*Your instructions:* Filter the listing below down to the lines with the word "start" and copy those.
+++ Given material
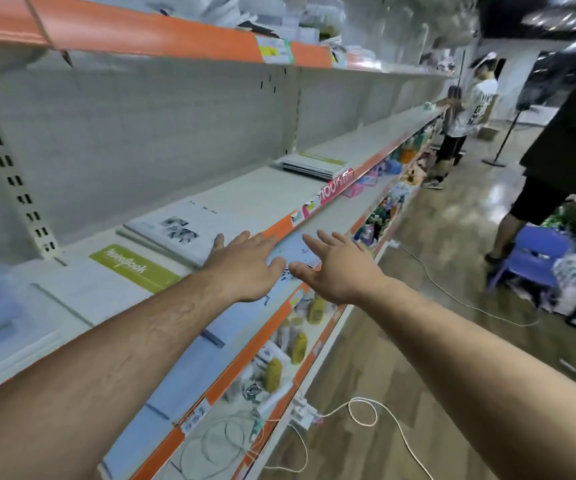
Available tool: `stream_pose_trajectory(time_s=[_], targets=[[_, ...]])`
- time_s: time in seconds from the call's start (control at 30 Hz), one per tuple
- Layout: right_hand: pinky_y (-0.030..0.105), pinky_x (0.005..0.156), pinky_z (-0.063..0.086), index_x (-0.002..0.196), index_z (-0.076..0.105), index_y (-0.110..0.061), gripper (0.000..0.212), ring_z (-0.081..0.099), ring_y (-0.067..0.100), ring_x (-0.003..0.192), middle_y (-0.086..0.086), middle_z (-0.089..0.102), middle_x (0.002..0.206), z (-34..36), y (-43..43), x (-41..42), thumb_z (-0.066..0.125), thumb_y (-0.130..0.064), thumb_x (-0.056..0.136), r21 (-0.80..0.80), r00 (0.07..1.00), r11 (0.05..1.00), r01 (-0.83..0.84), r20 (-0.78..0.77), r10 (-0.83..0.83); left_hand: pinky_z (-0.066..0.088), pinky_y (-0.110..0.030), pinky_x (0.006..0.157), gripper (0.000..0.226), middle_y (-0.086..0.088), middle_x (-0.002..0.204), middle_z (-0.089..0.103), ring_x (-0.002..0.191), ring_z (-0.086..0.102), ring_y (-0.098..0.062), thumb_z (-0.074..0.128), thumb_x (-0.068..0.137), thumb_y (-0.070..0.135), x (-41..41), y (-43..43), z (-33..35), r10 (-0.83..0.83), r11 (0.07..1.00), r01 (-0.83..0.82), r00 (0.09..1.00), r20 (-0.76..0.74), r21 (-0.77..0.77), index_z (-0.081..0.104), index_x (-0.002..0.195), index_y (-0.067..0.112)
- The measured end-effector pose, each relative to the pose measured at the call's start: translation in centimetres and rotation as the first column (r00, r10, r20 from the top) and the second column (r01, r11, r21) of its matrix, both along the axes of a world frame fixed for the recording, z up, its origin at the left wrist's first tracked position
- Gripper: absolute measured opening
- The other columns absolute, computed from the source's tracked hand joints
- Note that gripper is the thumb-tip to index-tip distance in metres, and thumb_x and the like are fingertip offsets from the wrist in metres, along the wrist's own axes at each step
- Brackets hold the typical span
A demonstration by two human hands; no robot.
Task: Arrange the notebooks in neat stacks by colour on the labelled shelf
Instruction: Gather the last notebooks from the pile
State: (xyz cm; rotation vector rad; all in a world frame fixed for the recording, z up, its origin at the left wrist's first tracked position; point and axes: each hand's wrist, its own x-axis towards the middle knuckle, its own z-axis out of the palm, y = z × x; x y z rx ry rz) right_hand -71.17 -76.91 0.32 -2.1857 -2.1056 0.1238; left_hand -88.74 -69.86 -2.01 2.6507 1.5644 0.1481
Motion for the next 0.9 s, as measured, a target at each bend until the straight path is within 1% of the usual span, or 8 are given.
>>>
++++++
*Exercise result:*
- time_s: time in seconds from the call's start (control at 30 Hz), one per tuple
- The measured end-effector pose, each relative to the pose measured at the call's start: translation in centimetres and rotation as the first column (r00, r10, r20 from the top) and the second column (r01, r11, r21) of its matrix, both along the axes of a world frame fixed for the recording, z up, its origin at the left wrist's first tracked position

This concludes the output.